DATA SHOWN: Begin

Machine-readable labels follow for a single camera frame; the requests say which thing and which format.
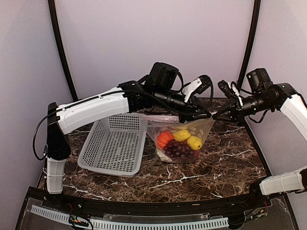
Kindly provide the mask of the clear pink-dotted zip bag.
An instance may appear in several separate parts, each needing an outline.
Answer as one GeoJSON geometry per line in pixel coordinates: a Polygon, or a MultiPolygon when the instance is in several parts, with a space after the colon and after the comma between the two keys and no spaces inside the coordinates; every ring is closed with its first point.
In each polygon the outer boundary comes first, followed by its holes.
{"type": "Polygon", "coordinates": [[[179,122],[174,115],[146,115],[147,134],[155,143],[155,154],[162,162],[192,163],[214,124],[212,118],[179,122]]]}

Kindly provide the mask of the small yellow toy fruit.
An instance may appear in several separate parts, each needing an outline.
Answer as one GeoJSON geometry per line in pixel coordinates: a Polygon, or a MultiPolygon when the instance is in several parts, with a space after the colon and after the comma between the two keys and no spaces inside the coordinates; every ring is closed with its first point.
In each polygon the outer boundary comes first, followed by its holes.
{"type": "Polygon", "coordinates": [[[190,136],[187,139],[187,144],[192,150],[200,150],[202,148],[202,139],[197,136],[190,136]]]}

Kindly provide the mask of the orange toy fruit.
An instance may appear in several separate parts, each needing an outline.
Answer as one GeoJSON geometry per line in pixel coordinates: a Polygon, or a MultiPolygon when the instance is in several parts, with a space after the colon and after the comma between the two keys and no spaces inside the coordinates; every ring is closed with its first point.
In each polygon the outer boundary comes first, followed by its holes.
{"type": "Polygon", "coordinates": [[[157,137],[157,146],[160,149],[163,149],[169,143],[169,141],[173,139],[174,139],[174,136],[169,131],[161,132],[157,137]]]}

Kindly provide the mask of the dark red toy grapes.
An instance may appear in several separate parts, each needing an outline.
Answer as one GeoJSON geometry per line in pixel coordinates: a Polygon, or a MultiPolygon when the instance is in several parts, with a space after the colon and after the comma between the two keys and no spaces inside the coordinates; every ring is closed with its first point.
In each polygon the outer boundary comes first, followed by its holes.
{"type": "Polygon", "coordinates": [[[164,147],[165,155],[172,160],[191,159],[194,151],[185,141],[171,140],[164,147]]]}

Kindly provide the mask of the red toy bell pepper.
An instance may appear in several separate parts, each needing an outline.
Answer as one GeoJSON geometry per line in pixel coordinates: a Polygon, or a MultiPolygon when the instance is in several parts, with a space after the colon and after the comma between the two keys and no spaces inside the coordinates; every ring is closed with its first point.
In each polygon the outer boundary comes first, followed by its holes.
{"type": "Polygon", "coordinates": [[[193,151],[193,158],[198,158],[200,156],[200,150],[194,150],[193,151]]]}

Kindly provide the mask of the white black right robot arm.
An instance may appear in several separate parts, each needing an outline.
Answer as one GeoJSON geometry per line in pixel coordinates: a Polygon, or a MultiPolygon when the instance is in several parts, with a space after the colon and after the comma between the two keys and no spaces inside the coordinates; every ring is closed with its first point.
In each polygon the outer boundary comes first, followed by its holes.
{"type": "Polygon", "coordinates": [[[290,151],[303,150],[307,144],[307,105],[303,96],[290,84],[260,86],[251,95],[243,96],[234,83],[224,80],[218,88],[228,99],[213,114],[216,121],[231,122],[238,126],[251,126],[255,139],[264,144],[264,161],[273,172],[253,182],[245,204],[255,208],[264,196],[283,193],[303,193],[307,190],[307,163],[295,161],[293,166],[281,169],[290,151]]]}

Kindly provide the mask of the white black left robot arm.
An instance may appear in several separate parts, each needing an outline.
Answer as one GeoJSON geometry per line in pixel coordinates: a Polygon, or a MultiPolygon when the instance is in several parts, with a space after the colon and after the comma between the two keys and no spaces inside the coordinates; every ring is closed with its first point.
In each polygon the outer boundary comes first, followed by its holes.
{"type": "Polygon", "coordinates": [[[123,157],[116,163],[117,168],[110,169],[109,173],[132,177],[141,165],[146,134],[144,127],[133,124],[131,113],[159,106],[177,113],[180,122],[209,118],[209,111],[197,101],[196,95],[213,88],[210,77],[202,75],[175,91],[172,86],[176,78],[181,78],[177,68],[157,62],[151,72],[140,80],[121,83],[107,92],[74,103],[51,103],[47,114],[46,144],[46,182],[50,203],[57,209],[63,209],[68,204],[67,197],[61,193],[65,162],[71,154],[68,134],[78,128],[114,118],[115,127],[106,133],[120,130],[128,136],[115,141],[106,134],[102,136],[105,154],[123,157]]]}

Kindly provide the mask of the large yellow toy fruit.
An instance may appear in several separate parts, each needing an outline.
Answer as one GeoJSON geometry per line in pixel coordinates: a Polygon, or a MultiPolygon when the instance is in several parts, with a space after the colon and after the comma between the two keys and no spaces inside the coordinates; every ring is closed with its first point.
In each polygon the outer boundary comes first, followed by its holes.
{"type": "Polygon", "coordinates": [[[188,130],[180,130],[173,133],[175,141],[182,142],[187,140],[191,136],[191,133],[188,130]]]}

DATA SHOWN: End

**ASSIGNMENT:** Print all entries exactly, without images.

**EXERCISE SOLUTION:**
Machine-readable labels follow for a single camera frame; the requests say which thing and which format.
Kindly provide the mask of the clear pink-dotted zip bag.
An instance may appear in several separate parts, each needing an outline.
Answer as one GeoJSON geometry per line in pixel coordinates: a Polygon, or a MultiPolygon when the instance is in several parts, with a space after the colon and after the comma between the two keys and no spaces inside the coordinates; every ring is closed with its first point.
In each polygon the outer boundary comes first, followed by its holes.
{"type": "Polygon", "coordinates": [[[179,122],[174,115],[146,115],[147,134],[155,143],[155,154],[162,162],[192,163],[214,124],[212,118],[179,122]]]}

Kindly provide the mask of the small yellow toy fruit.
An instance may appear in several separate parts, each needing an outline.
Answer as one GeoJSON geometry per line in pixel coordinates: a Polygon, or a MultiPolygon when the instance is in several parts, with a space after the colon and after the comma between the two keys and no spaces inside the coordinates; every ring is closed with its first point.
In each polygon the outer boundary comes first, followed by its holes.
{"type": "Polygon", "coordinates": [[[190,136],[187,139],[187,144],[192,150],[200,150],[202,148],[202,139],[197,136],[190,136]]]}

Kindly provide the mask of the orange toy fruit.
An instance may appear in several separate parts, each needing an outline.
Answer as one GeoJSON geometry per line in pixel coordinates: a Polygon, or a MultiPolygon when the instance is in several parts, with a space after the colon and after the comma between the two keys and no spaces inside the coordinates; every ring is closed with its first point.
In each polygon the outer boundary comes first, followed by its holes.
{"type": "Polygon", "coordinates": [[[157,137],[157,146],[160,149],[163,149],[169,143],[169,141],[173,139],[174,139],[174,136],[169,131],[161,132],[157,137]]]}

Kindly provide the mask of the dark red toy grapes.
An instance may appear in several separate parts, each needing an outline.
Answer as one GeoJSON geometry per line in pixel coordinates: a Polygon, or a MultiPolygon when the instance is in several parts, with a space after the colon and after the comma between the two keys and no spaces inside the coordinates; every ring is closed with its first point.
In each polygon the outer boundary comes first, followed by its holes.
{"type": "Polygon", "coordinates": [[[164,147],[165,155],[172,160],[191,159],[194,151],[185,141],[171,140],[164,147]]]}

Kindly provide the mask of the red toy bell pepper.
An instance may appear in several separate parts, each needing an outline.
Answer as one GeoJSON geometry per line in pixel coordinates: a Polygon, or a MultiPolygon when the instance is in several parts, with a space after the colon and after the comma between the two keys and no spaces inside the coordinates; every ring is closed with its first point.
In each polygon the outer boundary comes first, followed by its holes.
{"type": "Polygon", "coordinates": [[[193,151],[193,158],[198,158],[200,156],[200,150],[194,150],[193,151]]]}

Kindly provide the mask of the white black right robot arm.
An instance may appear in several separate parts, each needing an outline.
Answer as one GeoJSON geometry per line in pixel coordinates: a Polygon, or a MultiPolygon when the instance is in several parts, with a space after the colon and after the comma between the two keys and no spaces inside the coordinates; every ring is closed with its first point.
In each polygon the outer boundary comes first, followed by its holes.
{"type": "Polygon", "coordinates": [[[290,151],[303,150],[307,144],[307,105],[303,96],[290,84],[260,86],[251,95],[243,96],[234,83],[224,80],[218,88],[228,99],[213,114],[216,121],[231,122],[238,126],[251,126],[255,139],[264,144],[264,161],[273,172],[253,182],[245,204],[255,208],[264,196],[283,193],[303,193],[307,190],[307,163],[295,161],[293,166],[281,169],[290,151]]]}

Kindly provide the mask of the white black left robot arm.
An instance may appear in several separate parts, each needing an outline.
Answer as one GeoJSON geometry per line in pixel coordinates: a Polygon, or a MultiPolygon when the instance is in several parts, with a space after the colon and after the comma between the two keys and no spaces inside the coordinates; every ring is closed with its first point.
In each polygon the outer boundary comes first, followed by its holes.
{"type": "Polygon", "coordinates": [[[123,157],[116,163],[117,168],[110,169],[109,173],[132,177],[141,165],[146,134],[144,127],[133,124],[131,113],[159,106],[177,113],[180,122],[209,118],[209,111],[197,101],[196,95],[213,88],[210,77],[202,75],[175,91],[172,86],[176,78],[181,78],[177,68],[157,62],[151,72],[140,80],[121,83],[107,92],[74,103],[51,103],[47,114],[46,144],[46,182],[50,203],[57,209],[63,209],[68,204],[67,197],[61,193],[65,162],[71,154],[68,134],[78,128],[114,118],[115,127],[106,133],[120,130],[128,136],[115,141],[106,134],[102,136],[105,154],[123,157]]]}

Kindly provide the mask of the large yellow toy fruit.
An instance may appear in several separate parts, each needing an outline.
Answer as one GeoJSON geometry per line in pixel coordinates: a Polygon, or a MultiPolygon when the instance is in several parts, with a space after the colon and after the comma between the two keys and no spaces inside the coordinates; every ring is closed with its first point.
In each polygon the outer boundary comes first, followed by its holes.
{"type": "Polygon", "coordinates": [[[188,130],[180,130],[173,133],[175,141],[182,142],[187,140],[191,136],[191,133],[188,130]]]}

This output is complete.